En plus des effets néfastes pour l’industrie touristique régionale, le groupe citoyen soutient les experts de Pêches et Océans Canada qui mentionnent que l’augmentation du trafic maritime prévue dans les prochaines années dans le fjord du Saguenay, entre autres à cause du projet GNL/Gazoduc, est incompatible avec le plan de rétablissement du béluga du Saint-Laurent.

« Le Groupe de recherche sur les mammifères marins (GREMM) étudie présentement le lien entre le bruit des moteurs et la disparition des bélugas, espèce en voie d’extinction, et le premier rapport d’étape qu’il a présenté est inquiétant. Ça vaut la peine d’attendre la fin de l’étude, en 2023 », de déclarer Marie Saint-Arnaud.

Ce projet va également à l’encontre de l’Accord de Paris, signé par le gouvernement du Canada, qui s’engage à réduire les émissions de gaz à effet de serre (GES) pour atteindre la carboneutralité d’ici 2050.

« Les scientifiques sont clairs : il faut laisser les hydrocarbures dans le sous-sol si le Canada veut atteindre cette cible. Avec GNL, nous deviendrons un pays exportateur de gaz naturel, c’est inconcevable », clame la co-porte-parole.

Complaisance

Les citoyens et groupes présents aux audiences dénoncent « un processus déficient comportant d’importantes lacunes qui discréditent le processus de consultation réalisé par le BAPE », peut-on lire dans le plus récent communiqué de la Coalition Fjord, autre regroupement qui s’oppose fortement à la réalisation du projet.
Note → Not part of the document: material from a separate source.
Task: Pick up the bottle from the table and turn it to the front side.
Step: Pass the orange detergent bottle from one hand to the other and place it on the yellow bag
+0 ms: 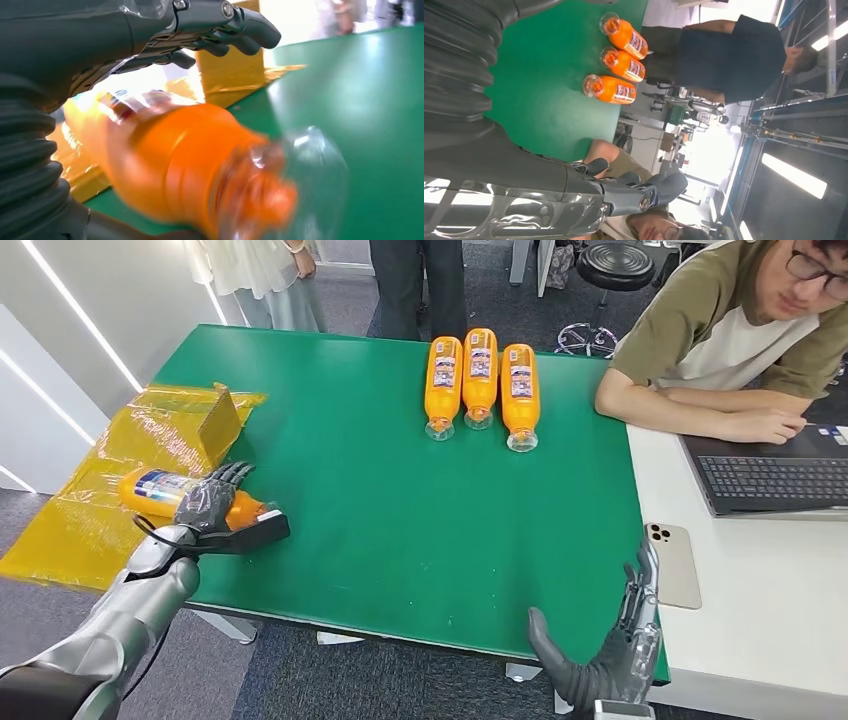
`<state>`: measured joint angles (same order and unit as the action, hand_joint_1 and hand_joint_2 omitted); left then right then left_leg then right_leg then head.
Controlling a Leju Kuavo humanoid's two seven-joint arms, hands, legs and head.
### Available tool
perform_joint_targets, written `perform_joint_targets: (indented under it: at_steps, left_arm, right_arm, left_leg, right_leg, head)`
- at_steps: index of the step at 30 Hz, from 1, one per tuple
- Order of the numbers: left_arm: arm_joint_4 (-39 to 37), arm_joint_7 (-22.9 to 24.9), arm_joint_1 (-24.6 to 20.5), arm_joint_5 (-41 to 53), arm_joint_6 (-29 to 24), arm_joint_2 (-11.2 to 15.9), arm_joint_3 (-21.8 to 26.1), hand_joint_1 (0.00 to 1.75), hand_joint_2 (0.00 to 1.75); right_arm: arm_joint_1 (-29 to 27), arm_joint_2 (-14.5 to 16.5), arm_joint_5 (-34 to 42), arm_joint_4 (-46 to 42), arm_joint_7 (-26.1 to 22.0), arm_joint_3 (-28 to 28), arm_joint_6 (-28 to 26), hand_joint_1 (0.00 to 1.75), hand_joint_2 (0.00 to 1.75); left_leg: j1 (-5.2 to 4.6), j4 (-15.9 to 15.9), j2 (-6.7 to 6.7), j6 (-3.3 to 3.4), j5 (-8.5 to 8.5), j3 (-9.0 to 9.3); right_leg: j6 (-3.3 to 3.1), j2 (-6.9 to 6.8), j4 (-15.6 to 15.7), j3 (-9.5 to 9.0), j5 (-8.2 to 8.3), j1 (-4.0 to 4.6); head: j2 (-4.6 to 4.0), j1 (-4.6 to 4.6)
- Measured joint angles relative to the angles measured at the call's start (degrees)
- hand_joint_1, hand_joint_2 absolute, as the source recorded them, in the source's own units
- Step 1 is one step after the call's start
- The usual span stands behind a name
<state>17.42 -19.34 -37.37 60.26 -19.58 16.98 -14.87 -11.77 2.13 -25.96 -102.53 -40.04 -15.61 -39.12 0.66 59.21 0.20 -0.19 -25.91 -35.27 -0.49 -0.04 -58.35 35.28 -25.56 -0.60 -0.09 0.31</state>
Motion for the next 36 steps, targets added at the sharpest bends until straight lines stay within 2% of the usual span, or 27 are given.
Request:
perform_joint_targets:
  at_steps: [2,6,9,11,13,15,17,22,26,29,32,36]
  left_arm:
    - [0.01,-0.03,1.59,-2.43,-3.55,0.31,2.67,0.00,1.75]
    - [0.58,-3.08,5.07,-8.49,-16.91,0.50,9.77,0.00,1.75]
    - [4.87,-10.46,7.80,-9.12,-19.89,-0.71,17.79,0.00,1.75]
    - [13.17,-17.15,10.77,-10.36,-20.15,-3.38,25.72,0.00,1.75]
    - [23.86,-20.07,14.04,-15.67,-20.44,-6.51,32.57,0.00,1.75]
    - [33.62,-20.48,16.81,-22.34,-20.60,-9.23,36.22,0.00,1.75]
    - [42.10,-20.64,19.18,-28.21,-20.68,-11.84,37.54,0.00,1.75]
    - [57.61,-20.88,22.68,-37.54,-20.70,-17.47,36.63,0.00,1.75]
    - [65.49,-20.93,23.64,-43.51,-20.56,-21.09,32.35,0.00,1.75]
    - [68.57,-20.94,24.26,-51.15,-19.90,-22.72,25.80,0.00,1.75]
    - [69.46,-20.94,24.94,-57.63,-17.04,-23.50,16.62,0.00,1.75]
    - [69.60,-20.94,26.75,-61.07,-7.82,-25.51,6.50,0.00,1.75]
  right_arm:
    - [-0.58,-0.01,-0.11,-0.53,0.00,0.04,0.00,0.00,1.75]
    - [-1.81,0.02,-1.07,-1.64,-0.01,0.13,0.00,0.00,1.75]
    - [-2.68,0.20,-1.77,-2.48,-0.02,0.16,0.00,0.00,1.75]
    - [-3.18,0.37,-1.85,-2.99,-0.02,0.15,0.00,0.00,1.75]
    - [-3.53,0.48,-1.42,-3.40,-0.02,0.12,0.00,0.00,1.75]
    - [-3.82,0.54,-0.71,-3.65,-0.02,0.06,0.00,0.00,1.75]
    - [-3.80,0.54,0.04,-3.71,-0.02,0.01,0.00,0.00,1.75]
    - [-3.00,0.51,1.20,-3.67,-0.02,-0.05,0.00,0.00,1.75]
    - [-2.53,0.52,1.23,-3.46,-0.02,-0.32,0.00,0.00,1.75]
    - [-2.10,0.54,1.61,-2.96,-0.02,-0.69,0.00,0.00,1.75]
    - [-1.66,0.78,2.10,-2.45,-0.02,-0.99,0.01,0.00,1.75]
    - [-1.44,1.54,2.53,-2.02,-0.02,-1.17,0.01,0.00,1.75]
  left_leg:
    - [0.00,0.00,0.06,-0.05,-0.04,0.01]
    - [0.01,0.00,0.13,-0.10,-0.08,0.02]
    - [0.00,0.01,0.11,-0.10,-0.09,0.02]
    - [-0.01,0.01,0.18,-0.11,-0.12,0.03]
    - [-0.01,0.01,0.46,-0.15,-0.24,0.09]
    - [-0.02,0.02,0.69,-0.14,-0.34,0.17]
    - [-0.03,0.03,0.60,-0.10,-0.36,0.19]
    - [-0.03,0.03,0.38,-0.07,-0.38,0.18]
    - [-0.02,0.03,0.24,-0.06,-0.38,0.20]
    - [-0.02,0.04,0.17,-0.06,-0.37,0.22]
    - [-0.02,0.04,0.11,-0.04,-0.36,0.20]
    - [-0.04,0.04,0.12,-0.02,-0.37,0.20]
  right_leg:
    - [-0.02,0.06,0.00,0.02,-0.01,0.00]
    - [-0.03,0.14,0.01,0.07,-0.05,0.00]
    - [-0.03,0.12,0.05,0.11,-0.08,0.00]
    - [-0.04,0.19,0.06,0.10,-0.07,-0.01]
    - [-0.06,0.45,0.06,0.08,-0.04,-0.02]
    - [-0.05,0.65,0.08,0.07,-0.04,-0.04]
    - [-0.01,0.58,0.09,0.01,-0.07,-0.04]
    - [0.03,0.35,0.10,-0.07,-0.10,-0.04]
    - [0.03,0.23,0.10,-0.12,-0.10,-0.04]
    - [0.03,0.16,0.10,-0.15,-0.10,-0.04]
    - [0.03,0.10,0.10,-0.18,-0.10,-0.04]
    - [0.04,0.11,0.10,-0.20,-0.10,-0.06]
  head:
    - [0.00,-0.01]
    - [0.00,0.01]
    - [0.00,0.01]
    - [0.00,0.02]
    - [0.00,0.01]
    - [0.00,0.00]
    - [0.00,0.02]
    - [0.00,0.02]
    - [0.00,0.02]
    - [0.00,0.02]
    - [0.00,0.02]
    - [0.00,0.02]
L’absence d’experts indépendants du promoteur pour répondre aux questions soulevées a donné le champ libre à GNL pour offrir des réponses incomplètes et subjectives, toujours selon la Coalition Fjord.

« Il n’a donc pas été possible de faire la lumière sur plusieurs aspects importants du projet, incluant ses impacts climatiques dans un contexte d’urgence climatique. Les commissaires devront se ressaisir en vue de la deuxième partie du BAPE en octobre. »

C’est donc à compter du 26 octobre que le deuxième volet des audiences, soit la présentation des mémoires, se déroulera. Le Mouvement citoyen littoralement inacceptable et la Coalition Fjord en déposeront chacun un.

Par la suite, la commission du BAPE devra fournir des recommandations au ministre de l’Environnement et de la Lutte contre les changements climatiques, Benoit Charrette, dans un délai de quatre mois suivant la fin de la consultation.

Qu’est-ce que le projet de GNL/Gazoduc?
L’entreprise GNL Québec souhaite construire une usine de liquéfaction de gaz naturel au port de Grande-Anse à La Baie, au Saguenay-Lac-Saint-Jean. Le projet, évalué à environ 9 milliards de dollars, comprend également la mise en place d’un gazoduc souterrain de 780 kilomètres du nord de l’Ontario à Saguenay. Il permettrait d’acheminer du gaz naturel de l’Ouest canadien jusqu’à La Baie, où il serait liquéfié. Le projet de conduite est piloté par l’entreprise Gazoduq et sera analysé indépendamment par le BAPE.